*ACTION ITEM*:
Retype the whole listing that follows, line for line.
------------------------------
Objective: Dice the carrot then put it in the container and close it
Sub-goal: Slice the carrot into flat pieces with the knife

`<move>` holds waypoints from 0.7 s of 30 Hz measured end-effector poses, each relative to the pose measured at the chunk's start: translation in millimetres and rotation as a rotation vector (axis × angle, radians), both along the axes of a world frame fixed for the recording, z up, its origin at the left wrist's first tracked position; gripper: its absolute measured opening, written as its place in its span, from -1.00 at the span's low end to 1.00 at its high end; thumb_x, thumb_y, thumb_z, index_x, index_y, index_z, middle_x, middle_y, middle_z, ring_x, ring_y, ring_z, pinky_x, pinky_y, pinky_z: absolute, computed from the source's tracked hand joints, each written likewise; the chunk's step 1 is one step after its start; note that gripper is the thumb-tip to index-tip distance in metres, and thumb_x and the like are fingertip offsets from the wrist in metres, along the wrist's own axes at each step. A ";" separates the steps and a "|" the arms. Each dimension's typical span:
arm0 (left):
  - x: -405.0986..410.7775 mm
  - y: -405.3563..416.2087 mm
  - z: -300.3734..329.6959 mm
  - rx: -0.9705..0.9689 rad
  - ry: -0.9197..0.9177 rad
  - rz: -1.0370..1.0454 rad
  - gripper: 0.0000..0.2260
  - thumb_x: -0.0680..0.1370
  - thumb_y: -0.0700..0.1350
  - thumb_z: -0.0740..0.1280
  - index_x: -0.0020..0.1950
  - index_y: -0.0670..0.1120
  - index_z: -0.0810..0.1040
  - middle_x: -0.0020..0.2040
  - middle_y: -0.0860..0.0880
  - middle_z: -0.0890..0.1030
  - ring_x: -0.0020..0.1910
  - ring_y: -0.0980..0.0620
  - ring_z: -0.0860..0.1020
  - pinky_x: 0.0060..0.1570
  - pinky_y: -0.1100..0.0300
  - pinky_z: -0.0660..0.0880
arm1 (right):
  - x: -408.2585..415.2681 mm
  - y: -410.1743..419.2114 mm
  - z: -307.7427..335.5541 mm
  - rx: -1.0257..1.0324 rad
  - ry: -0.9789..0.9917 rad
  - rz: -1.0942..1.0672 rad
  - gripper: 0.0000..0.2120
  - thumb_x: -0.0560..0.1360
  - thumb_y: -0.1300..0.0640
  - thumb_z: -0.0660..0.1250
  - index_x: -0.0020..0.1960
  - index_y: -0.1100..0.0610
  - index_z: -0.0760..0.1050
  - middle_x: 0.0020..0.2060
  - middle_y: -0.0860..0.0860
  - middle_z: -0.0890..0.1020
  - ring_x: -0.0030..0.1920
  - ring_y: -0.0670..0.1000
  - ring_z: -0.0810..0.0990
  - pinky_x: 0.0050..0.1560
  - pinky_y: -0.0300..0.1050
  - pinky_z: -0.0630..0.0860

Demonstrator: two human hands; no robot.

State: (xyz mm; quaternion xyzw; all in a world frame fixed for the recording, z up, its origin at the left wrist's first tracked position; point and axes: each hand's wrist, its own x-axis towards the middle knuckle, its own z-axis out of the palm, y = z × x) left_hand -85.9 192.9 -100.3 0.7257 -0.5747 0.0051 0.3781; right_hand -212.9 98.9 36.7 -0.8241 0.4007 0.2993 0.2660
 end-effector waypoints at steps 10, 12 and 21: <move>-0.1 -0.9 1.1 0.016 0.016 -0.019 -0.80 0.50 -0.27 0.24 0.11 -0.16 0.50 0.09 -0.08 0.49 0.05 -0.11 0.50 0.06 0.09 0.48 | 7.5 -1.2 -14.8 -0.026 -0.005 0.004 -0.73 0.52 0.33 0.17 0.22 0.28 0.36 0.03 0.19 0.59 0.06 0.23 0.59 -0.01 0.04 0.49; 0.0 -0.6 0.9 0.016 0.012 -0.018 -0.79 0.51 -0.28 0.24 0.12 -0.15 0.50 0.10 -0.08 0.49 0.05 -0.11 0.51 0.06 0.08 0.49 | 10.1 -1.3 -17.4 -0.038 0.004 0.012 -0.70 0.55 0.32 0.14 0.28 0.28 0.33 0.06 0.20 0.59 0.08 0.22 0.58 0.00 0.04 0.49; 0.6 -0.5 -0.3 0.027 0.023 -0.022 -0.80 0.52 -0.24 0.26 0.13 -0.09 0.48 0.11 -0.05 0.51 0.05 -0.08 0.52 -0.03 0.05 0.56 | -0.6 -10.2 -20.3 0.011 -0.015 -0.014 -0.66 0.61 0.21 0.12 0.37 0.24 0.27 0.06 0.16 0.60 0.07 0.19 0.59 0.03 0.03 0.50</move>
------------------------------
*WRITTEN RESPONSE*:
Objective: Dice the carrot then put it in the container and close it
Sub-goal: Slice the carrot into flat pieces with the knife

`<move>` holds waypoints from 0.7 s of 30 Hz measured end-effector poses, each relative to the pose measured at the chunk's start: translation in millimetres and rotation as a rotation vector (axis × angle, radians), both along the axes of a world frame fixed for the recording, z up, its origin at the left wrist's first tracked position; gripper: its absolute measured opening, written as its place in its span, from -1.00 at the span's low end to 1.00 at its high end; thumb_x, thumb_y, thumb_z, index_x, index_y, index_z, middle_x, middle_y, middle_z, ring_x, ring_y, ring_z, pinky_x, pinky_y, pinky_z: absolute, computed from the source's tracked hand joints, each written likewise; the chunk's step 1 is one step after its start; note that gripper is the thumb-tip to index-tip distance in metres, and thumb_x and the like are fingertip offsets from the wrist in metres, along the wrist's own axes at each step. A ";" separates the steps and a "|" the arms. Each dimension's typical span:
arm0 (left):
  - x: -405.0986..410.7775 mm
  - y: -405.3563..416.2087 mm
  - z: -300.3734..329.6959 mm
  - rx: -0.9705..0.9689 rad
  - ry: -0.9197..0.9177 rad
  - rz: -1.0370..1.0454 rad
  - gripper: 0.0000..0.2260
  - thumb_x: -0.0680..0.1370
  - thumb_y: -0.0700..0.1350
  - thumb_z: -0.0740..0.1280
  - index_x: -0.0020..0.1950
  - index_y: -0.0670..0.1120
  - index_z: -0.0810..0.1040
  - middle_x: -0.0020..0.2040
  - middle_y: -0.0860..0.0880
  - middle_z: -0.0890..0.1030
  - ring_x: -0.0020..0.1910
  - ring_y: -0.0980..0.0620
  - ring_z: -0.0860..0.1020
  - pinky_x: 0.0060..0.1570
  - pinky_y: -0.1100..0.0300
  - pinky_z: -0.0660..0.0880
arm1 (right):
  - x: -408.2585..415.2681 mm
  - y: -410.1743..419.2114 mm
  - z: -307.7427..335.5541 mm
  - rx: -1.0257..1.0324 rad
  - ry: -0.9789..0.9917 rad
  - rz: -1.0942..1.0672 rad
  - gripper: 0.0000..0.2120
  - thumb_x: -0.0560..0.1360
  - thumb_y: -0.1300..0.0640
  - thumb_z: -0.0660..0.1250
  - index_x: -0.0020..0.1960
  - index_y: -0.1100..0.0610
  - index_z: -0.0760..0.1050
  - middle_x: 0.0020..0.2060
  - middle_y: -0.0860..0.0860
  - middle_z: -0.0890..0.1020
  - ring_x: -0.0030..0.1920
  - ring_y: -0.0670..0.1000
  - ring_z: -0.0810..0.0990
  - pinky_x: 0.0050..0.1560
  - pinky_y: -0.0300..0.1050
  - pinky_z: -0.0630..0.0860

Demonstrator: two human hands; no robot.

State: (xyz mm; quaternion xyzw; all in a world frame fixed for the recording, z up, its origin at the left wrist's first tracked position; point and axes: each hand's wrist, its own x-axis towards the middle knuckle, its own z-axis out of the palm, y = z × x) left_hand -85.9 192.9 -100.3 0.7257 -0.5747 0.0051 0.3781; right_hand -212.9 98.9 36.7 -0.8241 0.4007 0.2993 0.2660
 end-effector waypoints at steps 10, 12 and 21: <move>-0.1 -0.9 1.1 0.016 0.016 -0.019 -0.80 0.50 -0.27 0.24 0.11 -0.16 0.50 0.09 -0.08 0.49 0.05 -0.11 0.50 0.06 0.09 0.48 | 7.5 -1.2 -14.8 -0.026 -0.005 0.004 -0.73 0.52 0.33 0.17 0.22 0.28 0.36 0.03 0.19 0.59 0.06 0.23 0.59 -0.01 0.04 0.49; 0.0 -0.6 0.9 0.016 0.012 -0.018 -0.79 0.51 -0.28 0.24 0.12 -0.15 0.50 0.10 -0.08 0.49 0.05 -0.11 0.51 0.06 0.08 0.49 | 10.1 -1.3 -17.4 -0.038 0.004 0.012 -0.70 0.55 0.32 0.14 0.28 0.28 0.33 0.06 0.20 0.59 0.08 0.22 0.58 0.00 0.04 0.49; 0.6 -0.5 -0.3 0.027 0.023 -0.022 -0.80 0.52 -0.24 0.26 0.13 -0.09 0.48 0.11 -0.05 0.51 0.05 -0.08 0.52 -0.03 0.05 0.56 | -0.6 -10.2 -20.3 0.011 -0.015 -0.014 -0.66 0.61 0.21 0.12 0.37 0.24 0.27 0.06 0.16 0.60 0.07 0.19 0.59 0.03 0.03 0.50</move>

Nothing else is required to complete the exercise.